Originally published at the Washington Examiner.
President Obama in an interview airing Monday evening said that much of the public backlash to police-involved killings in Ferguson, Mo., and New York City is driven by the belief that minorities have “less margin for error” with law enforcement officials.
“Part of what I think is so heartbreaking and frustrating for a lot of folks when they watch this is the recognition that simply by virtue of color, you’ve got less margin for error,” Obama said in an interview with BET. “That’s particularly true for black boys.”
Obama has been on the defensive in the wake of grand juries deciding not to indict white police officers in killings of black men in Ferguson and Staten Island, with some accusing the nation’s first black president of being too passive.

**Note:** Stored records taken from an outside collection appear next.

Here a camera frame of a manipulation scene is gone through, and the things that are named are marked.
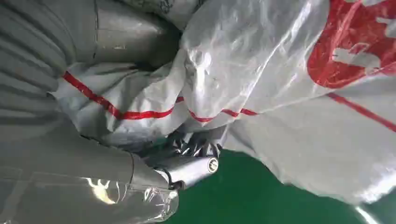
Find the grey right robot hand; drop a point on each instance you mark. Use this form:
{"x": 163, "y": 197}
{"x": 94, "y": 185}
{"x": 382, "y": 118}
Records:
{"x": 68, "y": 173}

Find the ribbed grey right robot arm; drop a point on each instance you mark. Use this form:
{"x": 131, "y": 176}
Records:
{"x": 28, "y": 61}

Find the green crate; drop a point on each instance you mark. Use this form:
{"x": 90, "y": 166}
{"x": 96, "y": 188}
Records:
{"x": 247, "y": 198}

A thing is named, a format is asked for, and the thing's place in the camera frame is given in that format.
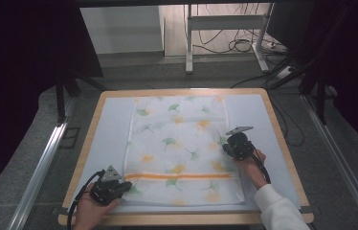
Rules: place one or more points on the black floor grate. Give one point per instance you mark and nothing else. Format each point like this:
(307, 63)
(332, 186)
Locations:
(69, 138)

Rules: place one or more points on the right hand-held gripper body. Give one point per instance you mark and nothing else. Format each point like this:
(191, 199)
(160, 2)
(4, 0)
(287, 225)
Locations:
(240, 145)

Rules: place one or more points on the wooden framed table board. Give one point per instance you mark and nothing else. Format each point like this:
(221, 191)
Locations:
(113, 127)

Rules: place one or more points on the white desk frame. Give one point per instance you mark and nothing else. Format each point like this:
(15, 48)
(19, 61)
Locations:
(225, 22)

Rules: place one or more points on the white cabinet panel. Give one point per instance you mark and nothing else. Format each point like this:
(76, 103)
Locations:
(119, 30)

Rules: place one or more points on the dark curtain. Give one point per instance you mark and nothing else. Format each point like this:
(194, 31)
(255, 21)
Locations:
(17, 80)
(355, 64)

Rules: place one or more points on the white power strip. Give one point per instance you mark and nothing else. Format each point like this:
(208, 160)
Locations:
(285, 72)
(276, 47)

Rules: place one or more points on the black stand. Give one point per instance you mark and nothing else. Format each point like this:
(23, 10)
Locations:
(320, 96)
(60, 99)

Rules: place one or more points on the person's left hand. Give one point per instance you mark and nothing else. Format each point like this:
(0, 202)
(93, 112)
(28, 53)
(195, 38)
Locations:
(87, 211)

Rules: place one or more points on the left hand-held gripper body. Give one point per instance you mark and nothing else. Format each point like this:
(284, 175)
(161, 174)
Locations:
(105, 191)

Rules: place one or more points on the aluminium floor rail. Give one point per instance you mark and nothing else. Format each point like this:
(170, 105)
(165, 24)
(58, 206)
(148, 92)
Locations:
(343, 166)
(40, 172)

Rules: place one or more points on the grey tape piece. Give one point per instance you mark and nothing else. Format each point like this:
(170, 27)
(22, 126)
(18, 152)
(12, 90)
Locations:
(306, 210)
(57, 211)

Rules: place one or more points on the white leaf-print cloth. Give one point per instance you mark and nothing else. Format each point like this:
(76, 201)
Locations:
(180, 143)

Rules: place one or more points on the person's right hand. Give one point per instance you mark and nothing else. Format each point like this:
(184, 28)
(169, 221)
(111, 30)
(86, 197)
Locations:
(250, 169)

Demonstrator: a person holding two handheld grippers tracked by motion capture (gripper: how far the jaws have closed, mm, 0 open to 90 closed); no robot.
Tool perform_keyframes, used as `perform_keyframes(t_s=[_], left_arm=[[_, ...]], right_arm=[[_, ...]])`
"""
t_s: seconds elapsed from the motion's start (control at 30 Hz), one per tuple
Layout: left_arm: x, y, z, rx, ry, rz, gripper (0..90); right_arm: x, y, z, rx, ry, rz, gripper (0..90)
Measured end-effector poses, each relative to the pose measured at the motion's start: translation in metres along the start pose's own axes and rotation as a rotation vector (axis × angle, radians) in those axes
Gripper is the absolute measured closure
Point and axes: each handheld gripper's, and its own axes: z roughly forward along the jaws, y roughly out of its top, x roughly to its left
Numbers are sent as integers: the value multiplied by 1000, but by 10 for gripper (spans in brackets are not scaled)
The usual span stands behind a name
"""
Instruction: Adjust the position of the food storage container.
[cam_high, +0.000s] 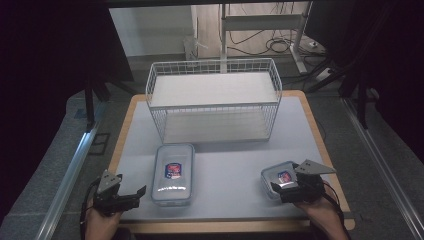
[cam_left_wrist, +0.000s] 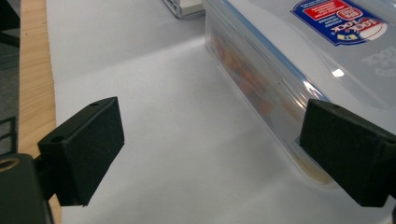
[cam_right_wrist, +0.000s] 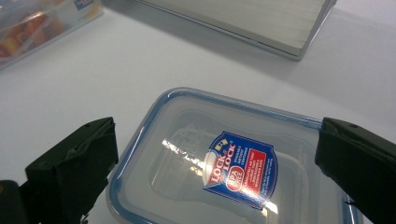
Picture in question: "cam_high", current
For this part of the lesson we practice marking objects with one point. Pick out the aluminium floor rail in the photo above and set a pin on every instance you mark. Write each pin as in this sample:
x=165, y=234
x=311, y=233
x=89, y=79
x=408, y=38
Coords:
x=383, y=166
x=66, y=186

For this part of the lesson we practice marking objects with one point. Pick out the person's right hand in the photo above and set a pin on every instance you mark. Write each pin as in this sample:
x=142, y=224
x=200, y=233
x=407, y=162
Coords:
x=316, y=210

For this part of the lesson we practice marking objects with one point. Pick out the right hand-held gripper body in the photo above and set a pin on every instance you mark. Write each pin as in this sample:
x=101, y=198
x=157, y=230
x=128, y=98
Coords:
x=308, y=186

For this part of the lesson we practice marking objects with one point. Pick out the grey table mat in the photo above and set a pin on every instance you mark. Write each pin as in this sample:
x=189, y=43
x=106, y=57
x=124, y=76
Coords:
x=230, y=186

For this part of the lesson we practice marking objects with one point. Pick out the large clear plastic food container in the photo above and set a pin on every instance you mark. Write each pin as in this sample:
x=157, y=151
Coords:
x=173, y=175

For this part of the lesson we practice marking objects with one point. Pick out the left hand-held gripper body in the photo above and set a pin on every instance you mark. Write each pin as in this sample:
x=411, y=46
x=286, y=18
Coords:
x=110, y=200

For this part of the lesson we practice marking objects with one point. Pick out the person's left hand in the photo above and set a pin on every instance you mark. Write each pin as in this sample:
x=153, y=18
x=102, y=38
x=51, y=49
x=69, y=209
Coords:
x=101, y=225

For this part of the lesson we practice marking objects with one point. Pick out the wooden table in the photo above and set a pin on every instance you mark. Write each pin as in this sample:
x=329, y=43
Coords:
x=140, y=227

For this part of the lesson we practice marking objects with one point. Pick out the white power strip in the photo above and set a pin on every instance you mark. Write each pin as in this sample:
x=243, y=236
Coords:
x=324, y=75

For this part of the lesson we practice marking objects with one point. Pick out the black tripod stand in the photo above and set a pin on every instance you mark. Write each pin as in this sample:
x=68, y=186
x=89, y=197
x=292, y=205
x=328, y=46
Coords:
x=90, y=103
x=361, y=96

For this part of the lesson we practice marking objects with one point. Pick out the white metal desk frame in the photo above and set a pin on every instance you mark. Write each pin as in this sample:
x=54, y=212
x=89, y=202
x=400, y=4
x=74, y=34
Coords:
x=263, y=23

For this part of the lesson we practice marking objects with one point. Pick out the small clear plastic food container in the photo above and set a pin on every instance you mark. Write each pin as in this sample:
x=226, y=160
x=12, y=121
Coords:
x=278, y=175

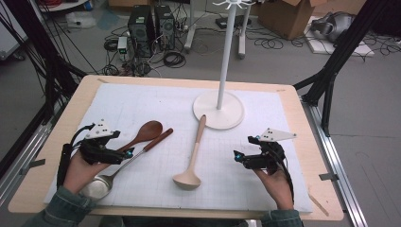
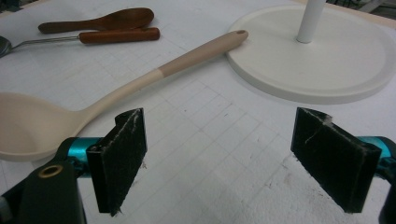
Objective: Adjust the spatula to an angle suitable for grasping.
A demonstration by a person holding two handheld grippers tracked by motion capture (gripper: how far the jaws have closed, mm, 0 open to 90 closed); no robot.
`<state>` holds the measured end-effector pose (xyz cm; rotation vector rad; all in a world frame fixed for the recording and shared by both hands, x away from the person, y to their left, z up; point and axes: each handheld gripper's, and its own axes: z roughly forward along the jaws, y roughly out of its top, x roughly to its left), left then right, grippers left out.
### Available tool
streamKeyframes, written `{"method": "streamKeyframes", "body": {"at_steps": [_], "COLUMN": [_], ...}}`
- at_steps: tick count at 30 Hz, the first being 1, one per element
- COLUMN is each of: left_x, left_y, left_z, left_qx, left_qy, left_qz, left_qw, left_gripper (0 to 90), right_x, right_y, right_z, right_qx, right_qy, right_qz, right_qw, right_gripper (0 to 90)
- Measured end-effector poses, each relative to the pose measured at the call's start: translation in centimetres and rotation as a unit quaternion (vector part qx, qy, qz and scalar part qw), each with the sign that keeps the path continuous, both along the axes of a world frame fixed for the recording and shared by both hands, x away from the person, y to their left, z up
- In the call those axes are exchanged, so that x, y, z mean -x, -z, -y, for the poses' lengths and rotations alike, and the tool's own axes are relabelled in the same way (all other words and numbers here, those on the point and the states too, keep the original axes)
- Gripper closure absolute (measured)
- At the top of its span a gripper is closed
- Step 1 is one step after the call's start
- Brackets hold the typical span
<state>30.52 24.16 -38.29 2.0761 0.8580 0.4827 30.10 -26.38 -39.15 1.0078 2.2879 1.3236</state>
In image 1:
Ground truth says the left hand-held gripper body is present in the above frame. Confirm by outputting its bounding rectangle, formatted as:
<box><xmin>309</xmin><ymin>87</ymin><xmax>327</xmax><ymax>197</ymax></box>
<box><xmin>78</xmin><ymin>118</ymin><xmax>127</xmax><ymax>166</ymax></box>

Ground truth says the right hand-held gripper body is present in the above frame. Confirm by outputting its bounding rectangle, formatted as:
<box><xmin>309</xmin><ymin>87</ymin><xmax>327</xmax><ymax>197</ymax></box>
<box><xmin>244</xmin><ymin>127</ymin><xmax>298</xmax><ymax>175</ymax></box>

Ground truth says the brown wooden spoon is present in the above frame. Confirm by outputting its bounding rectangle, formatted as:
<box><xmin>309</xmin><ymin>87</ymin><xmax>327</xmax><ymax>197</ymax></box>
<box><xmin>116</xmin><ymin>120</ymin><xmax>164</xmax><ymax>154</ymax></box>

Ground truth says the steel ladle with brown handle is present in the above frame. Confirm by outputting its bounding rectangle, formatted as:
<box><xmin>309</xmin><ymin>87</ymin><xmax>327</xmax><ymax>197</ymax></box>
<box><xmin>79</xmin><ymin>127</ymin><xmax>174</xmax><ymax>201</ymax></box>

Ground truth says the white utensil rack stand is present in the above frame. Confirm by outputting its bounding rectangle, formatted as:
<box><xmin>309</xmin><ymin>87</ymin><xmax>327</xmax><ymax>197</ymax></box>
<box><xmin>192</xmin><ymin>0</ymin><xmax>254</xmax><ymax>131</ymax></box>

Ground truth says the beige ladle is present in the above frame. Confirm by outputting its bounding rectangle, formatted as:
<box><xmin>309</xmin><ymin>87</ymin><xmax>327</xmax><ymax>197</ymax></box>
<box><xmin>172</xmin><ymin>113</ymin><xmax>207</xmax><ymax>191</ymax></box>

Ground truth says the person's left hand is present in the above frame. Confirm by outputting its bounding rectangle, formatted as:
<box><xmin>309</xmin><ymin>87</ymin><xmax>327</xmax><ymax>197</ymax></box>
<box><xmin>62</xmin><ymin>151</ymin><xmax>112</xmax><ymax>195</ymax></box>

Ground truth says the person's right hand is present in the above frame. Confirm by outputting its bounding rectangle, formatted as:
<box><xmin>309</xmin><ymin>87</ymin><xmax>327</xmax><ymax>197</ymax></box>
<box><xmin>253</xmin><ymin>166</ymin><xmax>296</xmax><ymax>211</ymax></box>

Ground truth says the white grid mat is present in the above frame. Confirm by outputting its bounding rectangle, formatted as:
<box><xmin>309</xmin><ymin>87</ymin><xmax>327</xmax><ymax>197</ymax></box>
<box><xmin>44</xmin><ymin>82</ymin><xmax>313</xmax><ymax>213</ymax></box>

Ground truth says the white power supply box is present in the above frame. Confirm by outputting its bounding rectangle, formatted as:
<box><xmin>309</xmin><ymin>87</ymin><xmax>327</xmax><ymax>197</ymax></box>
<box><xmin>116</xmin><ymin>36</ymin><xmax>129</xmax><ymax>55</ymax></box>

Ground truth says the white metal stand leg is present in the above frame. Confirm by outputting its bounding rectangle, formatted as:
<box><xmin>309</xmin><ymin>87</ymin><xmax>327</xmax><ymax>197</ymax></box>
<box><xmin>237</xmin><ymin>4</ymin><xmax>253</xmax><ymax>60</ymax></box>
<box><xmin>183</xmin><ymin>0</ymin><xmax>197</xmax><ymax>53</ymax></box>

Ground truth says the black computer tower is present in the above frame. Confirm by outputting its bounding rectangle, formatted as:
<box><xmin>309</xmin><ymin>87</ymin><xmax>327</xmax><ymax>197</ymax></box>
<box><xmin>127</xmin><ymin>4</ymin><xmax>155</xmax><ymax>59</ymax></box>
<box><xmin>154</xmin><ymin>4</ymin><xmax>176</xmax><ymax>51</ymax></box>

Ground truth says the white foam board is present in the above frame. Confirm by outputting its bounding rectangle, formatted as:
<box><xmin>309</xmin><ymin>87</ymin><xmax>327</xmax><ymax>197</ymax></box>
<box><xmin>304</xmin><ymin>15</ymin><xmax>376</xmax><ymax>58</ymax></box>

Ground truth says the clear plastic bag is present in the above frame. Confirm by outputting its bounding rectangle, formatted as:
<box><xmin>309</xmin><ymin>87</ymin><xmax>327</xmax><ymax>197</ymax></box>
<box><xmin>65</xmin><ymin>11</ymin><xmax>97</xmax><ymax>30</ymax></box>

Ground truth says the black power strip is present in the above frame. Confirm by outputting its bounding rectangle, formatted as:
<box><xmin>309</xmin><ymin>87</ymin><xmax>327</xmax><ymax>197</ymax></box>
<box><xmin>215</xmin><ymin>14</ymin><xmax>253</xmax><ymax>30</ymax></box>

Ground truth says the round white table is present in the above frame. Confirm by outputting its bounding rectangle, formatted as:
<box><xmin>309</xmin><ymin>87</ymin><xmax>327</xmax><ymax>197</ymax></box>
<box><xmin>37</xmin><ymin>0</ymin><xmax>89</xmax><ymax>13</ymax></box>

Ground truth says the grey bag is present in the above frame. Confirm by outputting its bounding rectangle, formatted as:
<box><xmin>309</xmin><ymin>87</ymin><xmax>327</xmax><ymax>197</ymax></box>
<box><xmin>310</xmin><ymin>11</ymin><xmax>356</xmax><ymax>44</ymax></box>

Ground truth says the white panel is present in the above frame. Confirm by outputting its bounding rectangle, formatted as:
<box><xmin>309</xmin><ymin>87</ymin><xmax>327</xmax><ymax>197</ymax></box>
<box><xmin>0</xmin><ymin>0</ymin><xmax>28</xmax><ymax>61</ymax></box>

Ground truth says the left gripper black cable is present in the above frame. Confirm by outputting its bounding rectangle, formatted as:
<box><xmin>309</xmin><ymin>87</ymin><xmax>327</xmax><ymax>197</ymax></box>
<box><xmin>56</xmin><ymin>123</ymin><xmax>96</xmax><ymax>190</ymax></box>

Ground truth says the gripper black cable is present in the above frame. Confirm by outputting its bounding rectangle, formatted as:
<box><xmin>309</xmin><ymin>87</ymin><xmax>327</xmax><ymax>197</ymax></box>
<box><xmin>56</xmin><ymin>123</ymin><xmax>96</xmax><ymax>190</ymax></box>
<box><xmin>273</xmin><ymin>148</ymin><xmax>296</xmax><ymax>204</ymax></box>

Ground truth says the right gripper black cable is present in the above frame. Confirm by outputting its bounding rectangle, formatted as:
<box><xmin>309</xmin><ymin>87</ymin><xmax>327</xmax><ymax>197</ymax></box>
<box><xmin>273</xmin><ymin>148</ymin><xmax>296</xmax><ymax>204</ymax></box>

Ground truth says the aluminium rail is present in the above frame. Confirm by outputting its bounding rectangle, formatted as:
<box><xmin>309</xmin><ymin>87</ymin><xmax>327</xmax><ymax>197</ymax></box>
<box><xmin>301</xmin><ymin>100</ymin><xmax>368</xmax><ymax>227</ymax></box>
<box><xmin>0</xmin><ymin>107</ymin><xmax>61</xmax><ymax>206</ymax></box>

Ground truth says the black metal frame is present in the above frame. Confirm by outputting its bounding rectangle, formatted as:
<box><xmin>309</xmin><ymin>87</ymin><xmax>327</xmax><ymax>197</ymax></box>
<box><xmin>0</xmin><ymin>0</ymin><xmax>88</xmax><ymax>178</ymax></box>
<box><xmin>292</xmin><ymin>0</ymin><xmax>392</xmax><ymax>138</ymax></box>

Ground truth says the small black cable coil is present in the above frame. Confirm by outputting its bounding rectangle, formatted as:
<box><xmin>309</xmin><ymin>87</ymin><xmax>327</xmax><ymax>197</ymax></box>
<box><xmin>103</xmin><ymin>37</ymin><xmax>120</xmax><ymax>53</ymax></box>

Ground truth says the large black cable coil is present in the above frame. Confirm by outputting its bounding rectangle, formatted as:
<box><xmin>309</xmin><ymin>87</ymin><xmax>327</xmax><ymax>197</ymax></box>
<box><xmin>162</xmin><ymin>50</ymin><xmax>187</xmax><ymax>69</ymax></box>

He insisted in the interview that his administration was doing everything within its power to address the concerns of predominantly minority communities.
“Sometimes people’s concerns are not based on fact,” Obama said. “If you look at what happened after Michael Brown, what happened after Trayvon [Martin], if you look at the decision after Eric Garner, I’m being pretty explicit about my concern … the fact that this is a systematic problem, that black folks and Latinos and others are just not making this up.”
The president added that some people are frustrated because he hasn’t said, “This is what the outcome should have been.”
“That I cannot do institutionally,” Obama explained. “I’m not putting my thumb on the scale of justice. It could compromise investigations.”
Since the lack of indictments in Missouri and New York, protests have continued across major cities nationwide.
The president commended peaceful protests, saying that a “country’s conscience sometimes has to be triggered by some inconvenience.”